Quote:
Originally posted by Arcadian:
You seem to think that the Pentium 4 has poor x87 performance, but I think you're wrong. I believe the Pentium 4 has superior floating pointer performance compared to the Athlon, even without SSE. The only problem is it will likely need software optimizations to make the most use out of it. You see, the Athlon could also use optimizations, as can be seen in the new DirectX 8, which uses Athlon floating point optimizations in the T&L engine.
The Pentium 4 could also use optimizations. The Athlon may have 3-way superscalar floating point, but when you think of it, the Pentium 4 has 4-way. It's actually 2 superscalar pipelines, but they are both double pumped, which gives an effect of a 4-way engine. For optimized programs, the Pentium 4 should perform better.
One way of optimizing for this is to align data at certain memory addresses so that the data variables are more likely to be in cache. Another way is to group floating point arithmetic in sets such that they can make the most use of the superscalar pipelines. Yet another way is to try and reduce complex math into simpler instructions in order to streamline the Pentium 4 pipeline. In other words, instead of using cos or sin instructions, use optimized routines made from adds and shifts (which is usually included in most modern libraries).

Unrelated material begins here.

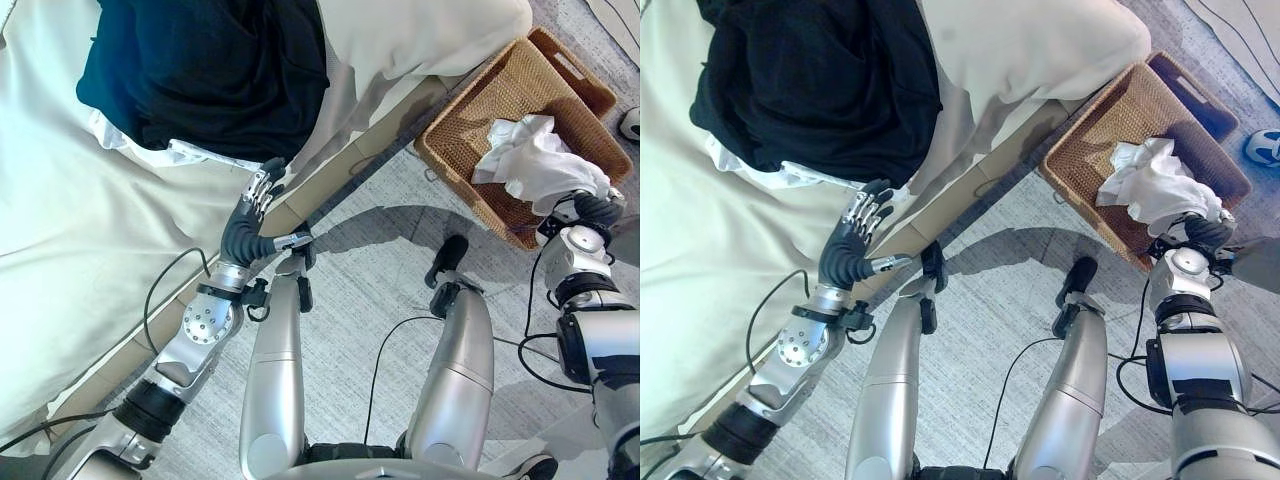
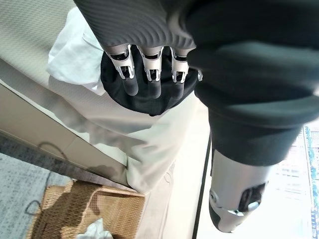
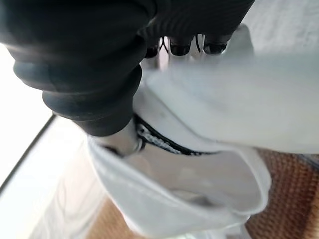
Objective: Pick up clothes into the bucket
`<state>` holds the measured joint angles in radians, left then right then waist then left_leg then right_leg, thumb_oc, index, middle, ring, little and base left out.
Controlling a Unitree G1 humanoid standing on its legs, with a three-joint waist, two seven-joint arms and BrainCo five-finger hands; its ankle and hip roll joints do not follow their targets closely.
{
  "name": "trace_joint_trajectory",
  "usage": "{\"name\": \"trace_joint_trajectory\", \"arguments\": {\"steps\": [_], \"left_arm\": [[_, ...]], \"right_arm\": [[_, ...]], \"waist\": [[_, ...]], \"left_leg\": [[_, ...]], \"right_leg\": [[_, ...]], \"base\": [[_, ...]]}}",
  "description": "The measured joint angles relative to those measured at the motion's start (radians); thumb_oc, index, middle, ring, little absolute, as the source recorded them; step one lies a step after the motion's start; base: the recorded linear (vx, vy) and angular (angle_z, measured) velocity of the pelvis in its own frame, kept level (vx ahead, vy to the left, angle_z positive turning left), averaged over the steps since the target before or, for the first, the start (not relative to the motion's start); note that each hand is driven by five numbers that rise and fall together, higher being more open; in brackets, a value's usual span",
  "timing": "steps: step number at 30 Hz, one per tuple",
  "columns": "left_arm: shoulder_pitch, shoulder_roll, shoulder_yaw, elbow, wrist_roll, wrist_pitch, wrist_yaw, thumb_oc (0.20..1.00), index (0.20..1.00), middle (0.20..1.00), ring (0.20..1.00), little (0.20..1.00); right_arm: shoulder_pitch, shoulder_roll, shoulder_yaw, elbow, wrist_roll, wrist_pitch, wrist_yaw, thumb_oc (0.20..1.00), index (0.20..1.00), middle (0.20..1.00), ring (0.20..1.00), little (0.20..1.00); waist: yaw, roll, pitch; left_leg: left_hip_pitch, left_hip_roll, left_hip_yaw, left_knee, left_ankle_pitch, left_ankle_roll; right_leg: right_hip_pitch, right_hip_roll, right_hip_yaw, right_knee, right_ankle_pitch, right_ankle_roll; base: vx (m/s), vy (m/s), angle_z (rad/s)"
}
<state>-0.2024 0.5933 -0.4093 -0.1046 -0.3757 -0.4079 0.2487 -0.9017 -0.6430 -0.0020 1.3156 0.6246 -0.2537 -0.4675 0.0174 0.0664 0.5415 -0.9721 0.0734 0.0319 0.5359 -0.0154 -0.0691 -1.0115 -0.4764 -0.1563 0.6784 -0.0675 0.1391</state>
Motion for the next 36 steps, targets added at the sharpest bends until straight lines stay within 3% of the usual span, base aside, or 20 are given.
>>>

There are many ways that have been found to optimize around Pentium III architecture, and I'm sure that soon enough, there will be great optimizations around the Pentium 4 architecture. The unfortunate thing is that it will likely take a while, and we may not see drastic improvements in current software.
Don't know what you mean by "double pumped" but from what I read only the ALU will be double pumped.